▶ _How to complete this task_
Return every line in the entries below where the word "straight" shows up.

Stored dataset items
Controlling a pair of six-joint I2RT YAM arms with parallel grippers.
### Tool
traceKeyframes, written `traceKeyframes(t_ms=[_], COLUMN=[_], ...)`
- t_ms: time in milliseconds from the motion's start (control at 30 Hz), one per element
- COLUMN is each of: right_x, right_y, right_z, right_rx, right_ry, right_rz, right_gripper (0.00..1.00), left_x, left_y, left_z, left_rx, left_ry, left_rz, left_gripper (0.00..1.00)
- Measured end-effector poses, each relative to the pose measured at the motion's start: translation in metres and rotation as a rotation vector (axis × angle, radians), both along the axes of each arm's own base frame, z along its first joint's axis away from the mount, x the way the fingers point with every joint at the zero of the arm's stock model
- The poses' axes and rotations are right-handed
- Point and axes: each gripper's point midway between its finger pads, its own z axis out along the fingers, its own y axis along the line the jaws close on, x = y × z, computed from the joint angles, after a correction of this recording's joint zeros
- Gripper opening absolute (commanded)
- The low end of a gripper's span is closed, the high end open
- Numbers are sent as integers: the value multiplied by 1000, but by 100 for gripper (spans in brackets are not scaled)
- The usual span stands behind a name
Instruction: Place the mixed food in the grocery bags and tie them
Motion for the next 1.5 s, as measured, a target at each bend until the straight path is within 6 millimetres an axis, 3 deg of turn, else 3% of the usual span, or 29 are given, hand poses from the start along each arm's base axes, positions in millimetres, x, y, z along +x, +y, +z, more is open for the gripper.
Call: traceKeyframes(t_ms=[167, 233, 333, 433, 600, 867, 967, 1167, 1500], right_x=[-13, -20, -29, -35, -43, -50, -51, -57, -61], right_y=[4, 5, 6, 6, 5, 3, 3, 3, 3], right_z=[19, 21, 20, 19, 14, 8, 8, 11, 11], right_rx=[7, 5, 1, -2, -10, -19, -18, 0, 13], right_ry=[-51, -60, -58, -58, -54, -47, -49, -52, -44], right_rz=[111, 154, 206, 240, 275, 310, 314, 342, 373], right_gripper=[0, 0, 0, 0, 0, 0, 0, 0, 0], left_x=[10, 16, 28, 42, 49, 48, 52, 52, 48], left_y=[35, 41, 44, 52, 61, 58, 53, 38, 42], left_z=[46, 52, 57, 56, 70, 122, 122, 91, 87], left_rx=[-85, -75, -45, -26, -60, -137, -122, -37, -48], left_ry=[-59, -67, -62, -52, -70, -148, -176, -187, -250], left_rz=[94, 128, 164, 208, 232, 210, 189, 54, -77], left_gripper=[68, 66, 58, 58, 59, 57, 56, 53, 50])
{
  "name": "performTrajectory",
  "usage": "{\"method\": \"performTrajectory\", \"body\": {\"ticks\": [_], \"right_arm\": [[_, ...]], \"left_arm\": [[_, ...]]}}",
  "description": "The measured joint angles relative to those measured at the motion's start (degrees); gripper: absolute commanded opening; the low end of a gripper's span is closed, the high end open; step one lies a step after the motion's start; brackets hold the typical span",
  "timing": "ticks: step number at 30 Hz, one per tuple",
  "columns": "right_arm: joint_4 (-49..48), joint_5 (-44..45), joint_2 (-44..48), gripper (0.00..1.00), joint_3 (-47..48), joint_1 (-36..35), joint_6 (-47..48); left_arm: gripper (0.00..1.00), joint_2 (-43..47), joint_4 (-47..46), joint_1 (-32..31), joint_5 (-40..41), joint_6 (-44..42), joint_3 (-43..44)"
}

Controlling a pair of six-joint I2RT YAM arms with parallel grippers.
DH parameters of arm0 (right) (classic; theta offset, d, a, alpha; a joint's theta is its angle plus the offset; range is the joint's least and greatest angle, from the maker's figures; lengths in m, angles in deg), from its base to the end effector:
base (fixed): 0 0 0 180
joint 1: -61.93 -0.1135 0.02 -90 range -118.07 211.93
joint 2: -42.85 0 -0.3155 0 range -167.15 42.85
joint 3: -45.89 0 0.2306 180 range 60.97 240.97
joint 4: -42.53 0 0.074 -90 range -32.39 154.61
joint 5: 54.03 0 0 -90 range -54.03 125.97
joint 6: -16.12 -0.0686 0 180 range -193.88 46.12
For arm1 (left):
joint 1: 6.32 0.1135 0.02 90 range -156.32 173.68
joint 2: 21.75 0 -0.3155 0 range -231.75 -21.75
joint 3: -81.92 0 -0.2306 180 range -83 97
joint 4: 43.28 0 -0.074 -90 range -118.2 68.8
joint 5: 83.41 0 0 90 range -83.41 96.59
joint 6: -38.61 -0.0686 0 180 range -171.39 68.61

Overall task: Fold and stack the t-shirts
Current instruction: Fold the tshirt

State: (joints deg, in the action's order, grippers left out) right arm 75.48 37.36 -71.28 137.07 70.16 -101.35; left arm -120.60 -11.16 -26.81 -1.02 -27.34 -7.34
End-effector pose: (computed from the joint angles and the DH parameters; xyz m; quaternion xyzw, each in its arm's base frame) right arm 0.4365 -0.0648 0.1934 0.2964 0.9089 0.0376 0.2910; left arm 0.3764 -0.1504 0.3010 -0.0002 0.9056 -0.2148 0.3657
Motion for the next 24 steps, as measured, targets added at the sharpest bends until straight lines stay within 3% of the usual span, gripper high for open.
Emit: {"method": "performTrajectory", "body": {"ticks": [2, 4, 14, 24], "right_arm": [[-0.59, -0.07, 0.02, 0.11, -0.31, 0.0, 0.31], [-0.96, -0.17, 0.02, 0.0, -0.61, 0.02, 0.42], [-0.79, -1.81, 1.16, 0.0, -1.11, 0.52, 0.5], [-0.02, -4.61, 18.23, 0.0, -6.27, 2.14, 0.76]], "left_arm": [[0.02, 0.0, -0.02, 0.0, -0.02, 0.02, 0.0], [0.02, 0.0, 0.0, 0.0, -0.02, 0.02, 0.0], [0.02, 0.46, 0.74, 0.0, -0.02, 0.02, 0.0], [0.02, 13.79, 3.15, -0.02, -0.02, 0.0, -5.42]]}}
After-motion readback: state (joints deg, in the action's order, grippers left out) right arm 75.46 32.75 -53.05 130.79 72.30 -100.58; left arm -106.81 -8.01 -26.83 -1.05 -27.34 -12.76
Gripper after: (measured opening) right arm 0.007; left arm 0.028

▶ _Task response_
Motion for the next 1.5 s, as measured, a target at each bend until the straight path is within 6 millimetres an axis, 3 deg of turn, else 3% of the usual span, or 29 are given, hand poses from the start along each arm's base axes, positions in millimetres, x, y, z along +x, +y, +z, more is open for the gripper.
Motion for the next 24 steps, as measured, targets added at the sharpest bends until straight lines stay within 3% of the usual span, gripper high for open.

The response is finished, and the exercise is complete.